Ukraine's new authorities are seeking a new gas deal with Moscow,
offering Russia a stake in the Ukrainian gas transportation system in
exchange for lower natural gas prices, a business paper reported on
Monday, RIA Novosti informed.
According to Vedomosti, Ukraine has already prepared a bill allowing
Russia access to the management of its national gas transportation
network, which currently accounts for about 80% of Russian natural gas
exports to Europe.
Ukraine's new President Viktor Yanukovych needs to revise a
long-term gas deal signed by ex-premier Yulia Tymoshenko and Russian
Prime Minister Vladimir Putin in early 2009, which made Russian gas
expensive for Ukraine and further strained Ukraine's meager finances.

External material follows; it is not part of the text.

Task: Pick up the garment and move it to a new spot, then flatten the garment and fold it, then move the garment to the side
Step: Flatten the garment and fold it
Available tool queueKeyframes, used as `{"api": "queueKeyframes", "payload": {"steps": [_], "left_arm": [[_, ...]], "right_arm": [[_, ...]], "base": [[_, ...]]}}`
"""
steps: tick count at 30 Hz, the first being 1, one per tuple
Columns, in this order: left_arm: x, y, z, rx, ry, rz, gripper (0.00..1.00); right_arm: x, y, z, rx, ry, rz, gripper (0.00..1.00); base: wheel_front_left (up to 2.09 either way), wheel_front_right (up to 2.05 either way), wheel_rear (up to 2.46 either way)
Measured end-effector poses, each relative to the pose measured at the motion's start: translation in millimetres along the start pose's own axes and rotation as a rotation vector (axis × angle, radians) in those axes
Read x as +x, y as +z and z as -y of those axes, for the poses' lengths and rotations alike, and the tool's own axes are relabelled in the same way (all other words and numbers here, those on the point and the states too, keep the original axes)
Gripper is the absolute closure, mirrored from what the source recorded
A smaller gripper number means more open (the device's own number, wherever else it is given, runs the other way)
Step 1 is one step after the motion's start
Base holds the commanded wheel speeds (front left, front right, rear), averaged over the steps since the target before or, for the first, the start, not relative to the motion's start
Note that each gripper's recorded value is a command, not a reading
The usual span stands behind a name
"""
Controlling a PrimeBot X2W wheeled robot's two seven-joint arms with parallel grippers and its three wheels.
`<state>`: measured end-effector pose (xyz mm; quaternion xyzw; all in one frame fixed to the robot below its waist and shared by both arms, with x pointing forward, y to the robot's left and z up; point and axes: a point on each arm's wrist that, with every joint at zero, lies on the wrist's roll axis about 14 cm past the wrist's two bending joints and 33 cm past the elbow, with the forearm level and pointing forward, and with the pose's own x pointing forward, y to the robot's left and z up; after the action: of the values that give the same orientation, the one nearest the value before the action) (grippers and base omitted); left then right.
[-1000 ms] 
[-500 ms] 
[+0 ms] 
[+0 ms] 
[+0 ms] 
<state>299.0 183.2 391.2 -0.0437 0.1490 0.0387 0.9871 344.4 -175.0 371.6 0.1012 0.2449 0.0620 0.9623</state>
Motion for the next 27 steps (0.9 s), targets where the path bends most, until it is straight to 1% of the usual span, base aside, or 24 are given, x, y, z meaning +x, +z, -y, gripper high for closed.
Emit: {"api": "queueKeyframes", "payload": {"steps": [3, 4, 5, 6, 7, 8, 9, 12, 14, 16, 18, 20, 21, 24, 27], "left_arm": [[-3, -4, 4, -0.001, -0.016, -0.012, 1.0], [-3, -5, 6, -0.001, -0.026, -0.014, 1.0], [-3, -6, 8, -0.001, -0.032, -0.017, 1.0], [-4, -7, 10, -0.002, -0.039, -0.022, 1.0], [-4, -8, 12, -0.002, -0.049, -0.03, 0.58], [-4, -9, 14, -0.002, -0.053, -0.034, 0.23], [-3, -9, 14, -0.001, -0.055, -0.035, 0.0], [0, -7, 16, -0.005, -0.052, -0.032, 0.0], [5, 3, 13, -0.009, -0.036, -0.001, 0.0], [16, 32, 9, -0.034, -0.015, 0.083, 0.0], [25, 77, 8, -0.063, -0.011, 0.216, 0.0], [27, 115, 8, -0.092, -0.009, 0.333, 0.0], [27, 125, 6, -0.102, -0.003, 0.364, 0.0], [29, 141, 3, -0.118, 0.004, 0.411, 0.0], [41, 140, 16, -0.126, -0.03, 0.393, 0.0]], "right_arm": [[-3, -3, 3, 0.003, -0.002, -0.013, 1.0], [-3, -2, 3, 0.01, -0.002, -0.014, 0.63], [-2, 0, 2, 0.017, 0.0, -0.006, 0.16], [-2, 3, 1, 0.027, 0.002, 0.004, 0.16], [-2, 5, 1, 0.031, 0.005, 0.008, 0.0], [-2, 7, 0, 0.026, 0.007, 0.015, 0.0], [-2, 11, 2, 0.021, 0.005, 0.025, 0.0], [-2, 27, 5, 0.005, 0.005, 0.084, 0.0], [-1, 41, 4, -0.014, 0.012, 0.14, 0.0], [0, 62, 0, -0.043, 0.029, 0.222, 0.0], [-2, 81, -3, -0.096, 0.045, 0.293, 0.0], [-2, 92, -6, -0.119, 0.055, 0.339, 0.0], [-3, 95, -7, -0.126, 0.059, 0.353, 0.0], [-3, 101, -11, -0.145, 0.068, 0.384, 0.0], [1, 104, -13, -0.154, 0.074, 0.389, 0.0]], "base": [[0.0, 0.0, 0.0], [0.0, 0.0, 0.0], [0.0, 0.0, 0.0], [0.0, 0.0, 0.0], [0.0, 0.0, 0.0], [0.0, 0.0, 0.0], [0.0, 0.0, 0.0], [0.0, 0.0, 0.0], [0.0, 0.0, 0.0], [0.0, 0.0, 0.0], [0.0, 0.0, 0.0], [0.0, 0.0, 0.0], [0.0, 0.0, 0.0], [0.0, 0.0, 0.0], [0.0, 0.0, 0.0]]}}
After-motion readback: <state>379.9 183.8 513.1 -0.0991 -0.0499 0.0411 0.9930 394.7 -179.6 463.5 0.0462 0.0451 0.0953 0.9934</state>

Ukraine's Fuel and Energy Minister Yuriy Boiko is set to visit
Moscow this week with gas issues to top the agenda of his meetings with
Russian officials, the paper said.
However, Russia is unlikely to agree to a gas price reduction
without getting something in return. The main option is to allow Russia
to manage the Ukrainian gas transportation system, the paper quoted a
source close to Boiko as saying.
It is high time for Ukraine to deal with its gas transportation
network as the construction of the Kremlin-backed Nord Stream and South
Stream gas pipelines bypassing Ukraine will marginalize the ex-Soviet
republic, the paper said.
The details of an international consortium to manage Ukraine's gas
transportation system are not yet known but the source said that
Russia, Ukraine and the European Union are expected to have equal
stakes in it.
Ukraine's gas transportation system is Europe's second largest gas
pipeline network and the main route for Russian natural gas supplies to
European consumers. In early 2000, Kiev and Moscow discussed the
possibility of creating a gas transport consortium with the involvement
of European partners to manage and modernize Ukraine's Soviet-era gas
pipeline network.
However, when West-leaning President Viktor Yushchenko came to power
in Ukraine as a result of the so-called "orange revolution" in 2004,
the project was put on hold.
Russia has consistently tried to get a stake in the Ukrainian gas
pipeline network to modernize the system and ensure uninterrupted gas
supplies to Europe. Ukraine has so far resisted these attempts, saying
this would jeopardize its sovereignty.